With the examples of Microsoft and SAP before us, what can we expect from Oracle’s abrupt leadership change? Will its enterprise software strategy go all cautious and boring, or will it try for the innovative and uncertain option? Or somewhere in between?
One big question is whither Fusion Apps? The rumor-monger who first broke Wookey’s departure story, my friend Vinnie Mirchandani, also speculated that Fusion Apps were going to be delayed by a good year or so. I personally don’t believe that, for the simple reason that Oracle has the option to scale up or down its Fusion Apps 1.0 release as it sees fit, and without a hard and fast set of specs that it has been publicly developing towards, Oracle can declare Fusion Apps “delivered” on schedule regardless of how much it actually delivers next year.
If some version of Fusion is still on target, my personal bet, then Oracle will take the innovation/uncertain route. Uncertain because, while, like SAP, Oracle has a deep bench with which to fill Wookey’s responsibilities, it will be hard pressed to fill his shoes directly. While unlike Shai in every possible way, Wookey was equally as unique, and I predict that it will take Oracle a lot longer to sort out the ensuing vacuum than anyone at the company would like.
So is this all a coincidence, or is there something in the water in the enterprise software market? It’s hard to imagine enterprise software is more of a pressure cooker than other parts of the industry, but there are no rivalries like Oracle vs. SAP today, and therefore I think it possible that Wookey and Agassi left for reasons that were more similar than different. Microsoft is the outlier here, but only on the departure side. Like its two big rivals, Microsoft now has to prove that the new management is even better than the old, however good the old was. Because it will be up to the new management across all three companies to navigate a serious increase in competitive pressure as Oracle, SAP and Microsoft all vie for each other’s customers and a similar set of new prospects.

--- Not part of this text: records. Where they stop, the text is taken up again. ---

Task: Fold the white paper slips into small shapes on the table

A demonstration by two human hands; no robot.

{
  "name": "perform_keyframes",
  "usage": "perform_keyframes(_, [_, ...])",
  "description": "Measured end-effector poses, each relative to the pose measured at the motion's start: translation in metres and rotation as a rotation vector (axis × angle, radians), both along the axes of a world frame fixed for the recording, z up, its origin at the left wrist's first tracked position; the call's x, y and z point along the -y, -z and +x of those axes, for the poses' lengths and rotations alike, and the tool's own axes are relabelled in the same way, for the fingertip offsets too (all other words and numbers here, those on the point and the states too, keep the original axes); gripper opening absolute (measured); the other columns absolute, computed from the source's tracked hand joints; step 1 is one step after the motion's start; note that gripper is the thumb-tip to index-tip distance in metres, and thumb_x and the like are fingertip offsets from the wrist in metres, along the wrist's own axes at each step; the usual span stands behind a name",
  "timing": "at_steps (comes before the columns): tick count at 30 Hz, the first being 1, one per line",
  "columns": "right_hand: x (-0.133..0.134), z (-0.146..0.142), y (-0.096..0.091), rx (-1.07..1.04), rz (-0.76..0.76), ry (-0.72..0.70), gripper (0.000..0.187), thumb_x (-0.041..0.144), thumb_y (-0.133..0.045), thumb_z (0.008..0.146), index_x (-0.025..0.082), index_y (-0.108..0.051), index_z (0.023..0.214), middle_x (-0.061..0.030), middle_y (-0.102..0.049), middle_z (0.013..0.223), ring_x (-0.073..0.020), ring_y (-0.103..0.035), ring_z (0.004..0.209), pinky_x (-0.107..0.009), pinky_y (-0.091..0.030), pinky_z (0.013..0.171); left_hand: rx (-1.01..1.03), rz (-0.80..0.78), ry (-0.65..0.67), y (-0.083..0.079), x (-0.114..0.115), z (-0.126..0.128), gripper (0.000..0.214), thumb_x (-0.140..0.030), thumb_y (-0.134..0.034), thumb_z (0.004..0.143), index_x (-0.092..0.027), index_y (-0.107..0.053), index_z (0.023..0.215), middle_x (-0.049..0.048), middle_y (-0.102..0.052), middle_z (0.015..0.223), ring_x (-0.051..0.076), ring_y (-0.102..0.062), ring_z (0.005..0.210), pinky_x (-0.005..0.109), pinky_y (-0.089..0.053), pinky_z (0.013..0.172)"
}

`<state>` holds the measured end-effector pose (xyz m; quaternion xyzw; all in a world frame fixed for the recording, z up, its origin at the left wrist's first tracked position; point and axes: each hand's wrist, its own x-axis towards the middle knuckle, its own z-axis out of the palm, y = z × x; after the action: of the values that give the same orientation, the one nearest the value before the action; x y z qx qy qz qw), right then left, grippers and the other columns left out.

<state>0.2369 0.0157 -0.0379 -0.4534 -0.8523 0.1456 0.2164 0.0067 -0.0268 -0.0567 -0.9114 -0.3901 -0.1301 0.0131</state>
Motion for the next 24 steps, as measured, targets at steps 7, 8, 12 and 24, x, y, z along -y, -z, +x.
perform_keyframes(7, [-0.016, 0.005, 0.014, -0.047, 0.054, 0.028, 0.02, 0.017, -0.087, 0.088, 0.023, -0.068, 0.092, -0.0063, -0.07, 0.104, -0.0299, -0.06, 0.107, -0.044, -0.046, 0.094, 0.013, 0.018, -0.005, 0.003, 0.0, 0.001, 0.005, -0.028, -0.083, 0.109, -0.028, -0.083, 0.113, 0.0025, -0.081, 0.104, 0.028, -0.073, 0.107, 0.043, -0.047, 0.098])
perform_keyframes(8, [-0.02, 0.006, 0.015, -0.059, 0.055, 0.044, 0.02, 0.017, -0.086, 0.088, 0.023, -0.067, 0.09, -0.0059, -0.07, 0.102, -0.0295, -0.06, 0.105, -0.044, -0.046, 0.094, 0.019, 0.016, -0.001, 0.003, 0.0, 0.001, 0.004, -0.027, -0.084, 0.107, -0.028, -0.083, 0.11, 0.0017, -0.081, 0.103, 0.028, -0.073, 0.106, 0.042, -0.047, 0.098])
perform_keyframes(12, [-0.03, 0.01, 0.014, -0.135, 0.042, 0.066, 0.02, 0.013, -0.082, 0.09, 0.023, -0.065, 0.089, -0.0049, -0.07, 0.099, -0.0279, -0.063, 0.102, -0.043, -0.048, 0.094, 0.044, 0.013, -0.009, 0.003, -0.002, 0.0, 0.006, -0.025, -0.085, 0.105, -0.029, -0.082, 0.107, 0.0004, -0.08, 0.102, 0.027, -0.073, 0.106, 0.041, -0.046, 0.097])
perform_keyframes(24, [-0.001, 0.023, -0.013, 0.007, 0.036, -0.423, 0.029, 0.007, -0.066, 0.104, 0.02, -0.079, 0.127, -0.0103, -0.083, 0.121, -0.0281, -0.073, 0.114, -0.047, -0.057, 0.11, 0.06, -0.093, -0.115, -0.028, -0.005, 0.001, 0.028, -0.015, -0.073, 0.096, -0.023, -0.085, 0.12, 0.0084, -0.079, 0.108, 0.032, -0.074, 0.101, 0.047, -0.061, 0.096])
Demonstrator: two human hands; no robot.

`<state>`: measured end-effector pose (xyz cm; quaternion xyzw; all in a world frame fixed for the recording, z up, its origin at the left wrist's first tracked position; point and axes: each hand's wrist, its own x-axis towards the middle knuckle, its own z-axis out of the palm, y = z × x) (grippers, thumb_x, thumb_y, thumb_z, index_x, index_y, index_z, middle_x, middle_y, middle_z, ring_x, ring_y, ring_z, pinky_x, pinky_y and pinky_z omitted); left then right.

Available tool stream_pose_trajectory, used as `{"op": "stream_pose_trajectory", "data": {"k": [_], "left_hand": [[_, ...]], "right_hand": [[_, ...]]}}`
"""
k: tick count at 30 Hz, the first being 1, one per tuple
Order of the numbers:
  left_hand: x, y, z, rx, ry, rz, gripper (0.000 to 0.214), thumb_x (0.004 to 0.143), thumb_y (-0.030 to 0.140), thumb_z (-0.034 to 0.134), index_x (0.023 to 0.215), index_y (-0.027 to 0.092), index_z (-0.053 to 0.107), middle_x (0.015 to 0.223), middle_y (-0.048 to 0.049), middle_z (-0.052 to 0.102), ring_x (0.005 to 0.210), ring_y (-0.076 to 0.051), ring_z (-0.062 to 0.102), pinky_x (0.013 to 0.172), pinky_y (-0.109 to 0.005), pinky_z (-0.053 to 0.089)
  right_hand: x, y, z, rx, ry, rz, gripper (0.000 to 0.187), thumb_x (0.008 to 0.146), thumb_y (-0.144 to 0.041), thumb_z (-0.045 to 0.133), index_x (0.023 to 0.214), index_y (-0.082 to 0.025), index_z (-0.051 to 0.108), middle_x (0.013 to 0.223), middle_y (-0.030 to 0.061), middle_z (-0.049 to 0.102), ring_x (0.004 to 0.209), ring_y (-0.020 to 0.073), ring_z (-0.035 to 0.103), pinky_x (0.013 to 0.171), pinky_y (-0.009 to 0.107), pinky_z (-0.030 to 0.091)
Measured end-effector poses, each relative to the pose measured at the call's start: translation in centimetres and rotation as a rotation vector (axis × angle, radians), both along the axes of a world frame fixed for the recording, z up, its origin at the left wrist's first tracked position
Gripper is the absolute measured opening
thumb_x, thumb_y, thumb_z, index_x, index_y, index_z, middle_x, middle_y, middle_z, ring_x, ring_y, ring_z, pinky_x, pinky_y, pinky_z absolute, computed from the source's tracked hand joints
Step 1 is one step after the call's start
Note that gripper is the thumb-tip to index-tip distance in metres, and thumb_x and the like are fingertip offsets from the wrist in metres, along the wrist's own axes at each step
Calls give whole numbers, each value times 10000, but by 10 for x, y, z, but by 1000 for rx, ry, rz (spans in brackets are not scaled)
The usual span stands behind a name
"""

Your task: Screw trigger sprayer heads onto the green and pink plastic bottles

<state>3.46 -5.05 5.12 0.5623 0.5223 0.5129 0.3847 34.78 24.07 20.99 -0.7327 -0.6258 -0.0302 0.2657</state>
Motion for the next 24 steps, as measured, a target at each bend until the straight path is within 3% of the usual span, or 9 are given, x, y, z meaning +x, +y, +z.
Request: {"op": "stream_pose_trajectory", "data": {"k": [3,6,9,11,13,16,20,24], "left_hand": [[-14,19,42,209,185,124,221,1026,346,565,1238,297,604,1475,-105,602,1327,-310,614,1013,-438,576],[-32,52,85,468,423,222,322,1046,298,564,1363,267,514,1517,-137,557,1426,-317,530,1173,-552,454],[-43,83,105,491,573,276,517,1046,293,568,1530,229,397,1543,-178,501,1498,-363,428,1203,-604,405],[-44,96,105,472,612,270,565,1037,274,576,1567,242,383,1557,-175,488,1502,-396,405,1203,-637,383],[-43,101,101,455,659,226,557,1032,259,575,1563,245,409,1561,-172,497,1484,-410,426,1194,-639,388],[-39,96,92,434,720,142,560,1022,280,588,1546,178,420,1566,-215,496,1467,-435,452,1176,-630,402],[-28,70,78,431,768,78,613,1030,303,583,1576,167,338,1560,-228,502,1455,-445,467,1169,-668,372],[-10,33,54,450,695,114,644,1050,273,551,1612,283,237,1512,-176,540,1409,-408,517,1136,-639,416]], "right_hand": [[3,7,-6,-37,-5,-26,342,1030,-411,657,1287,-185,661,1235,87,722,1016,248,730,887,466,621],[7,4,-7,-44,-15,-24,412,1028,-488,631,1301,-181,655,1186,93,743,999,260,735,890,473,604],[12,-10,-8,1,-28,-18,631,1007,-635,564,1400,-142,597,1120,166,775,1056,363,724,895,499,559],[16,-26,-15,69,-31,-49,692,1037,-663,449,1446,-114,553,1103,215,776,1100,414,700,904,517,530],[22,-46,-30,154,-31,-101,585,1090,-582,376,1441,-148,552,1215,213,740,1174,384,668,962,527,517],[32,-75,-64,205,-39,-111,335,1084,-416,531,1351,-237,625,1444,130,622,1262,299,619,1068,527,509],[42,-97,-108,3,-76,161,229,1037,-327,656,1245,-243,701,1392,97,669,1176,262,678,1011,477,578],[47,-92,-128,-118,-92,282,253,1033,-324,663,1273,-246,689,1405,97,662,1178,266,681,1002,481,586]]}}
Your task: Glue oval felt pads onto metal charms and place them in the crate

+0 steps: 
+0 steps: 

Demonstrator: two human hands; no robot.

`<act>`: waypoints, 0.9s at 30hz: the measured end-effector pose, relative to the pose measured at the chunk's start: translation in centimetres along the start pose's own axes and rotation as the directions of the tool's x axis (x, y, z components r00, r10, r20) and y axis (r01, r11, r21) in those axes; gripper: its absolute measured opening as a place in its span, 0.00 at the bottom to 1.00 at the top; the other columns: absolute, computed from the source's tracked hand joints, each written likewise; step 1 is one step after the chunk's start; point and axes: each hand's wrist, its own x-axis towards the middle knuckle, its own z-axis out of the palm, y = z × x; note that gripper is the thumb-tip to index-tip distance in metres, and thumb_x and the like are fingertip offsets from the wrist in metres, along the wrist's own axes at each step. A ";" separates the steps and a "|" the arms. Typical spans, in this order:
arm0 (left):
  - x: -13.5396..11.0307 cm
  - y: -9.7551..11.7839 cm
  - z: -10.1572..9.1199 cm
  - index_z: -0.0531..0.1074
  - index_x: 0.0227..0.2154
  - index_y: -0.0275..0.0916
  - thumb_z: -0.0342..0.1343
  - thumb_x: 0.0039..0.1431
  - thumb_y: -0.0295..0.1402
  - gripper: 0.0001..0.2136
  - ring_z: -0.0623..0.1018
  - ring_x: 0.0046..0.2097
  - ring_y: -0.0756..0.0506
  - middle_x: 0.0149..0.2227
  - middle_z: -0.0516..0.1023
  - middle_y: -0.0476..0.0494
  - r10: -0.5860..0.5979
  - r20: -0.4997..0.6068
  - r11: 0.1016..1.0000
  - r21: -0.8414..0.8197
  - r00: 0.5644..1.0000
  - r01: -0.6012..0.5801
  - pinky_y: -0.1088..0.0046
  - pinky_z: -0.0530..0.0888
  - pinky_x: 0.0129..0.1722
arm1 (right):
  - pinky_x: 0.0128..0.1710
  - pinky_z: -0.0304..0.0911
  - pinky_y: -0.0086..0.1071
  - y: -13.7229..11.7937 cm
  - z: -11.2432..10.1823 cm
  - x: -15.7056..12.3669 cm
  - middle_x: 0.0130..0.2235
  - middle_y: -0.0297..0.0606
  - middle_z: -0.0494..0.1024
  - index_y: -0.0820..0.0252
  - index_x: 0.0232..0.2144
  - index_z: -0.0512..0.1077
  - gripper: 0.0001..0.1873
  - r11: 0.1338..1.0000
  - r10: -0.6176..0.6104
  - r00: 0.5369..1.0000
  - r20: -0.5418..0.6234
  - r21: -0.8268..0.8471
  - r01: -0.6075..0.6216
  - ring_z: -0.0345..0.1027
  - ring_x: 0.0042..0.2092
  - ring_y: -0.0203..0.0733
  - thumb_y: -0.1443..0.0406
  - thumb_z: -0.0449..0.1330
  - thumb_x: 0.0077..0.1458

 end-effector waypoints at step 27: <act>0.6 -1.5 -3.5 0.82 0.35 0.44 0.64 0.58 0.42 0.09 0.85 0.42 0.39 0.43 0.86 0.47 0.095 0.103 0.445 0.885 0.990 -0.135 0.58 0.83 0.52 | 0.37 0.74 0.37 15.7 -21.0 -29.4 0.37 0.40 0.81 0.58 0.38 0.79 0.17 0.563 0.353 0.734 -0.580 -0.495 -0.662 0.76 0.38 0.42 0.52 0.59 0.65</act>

More then ever, it’s show time for all three companies and their new executive management. Failure to excel over the next six to 12 months will ensure that more executive heads will role, or worse. The industry truly is at a crossroads, as are its executives, new and old: The markets are watching, the customers are watching, and the ecosystem partners are watching. So grab a chair and enjoy the show. It’s going to be a helluva year.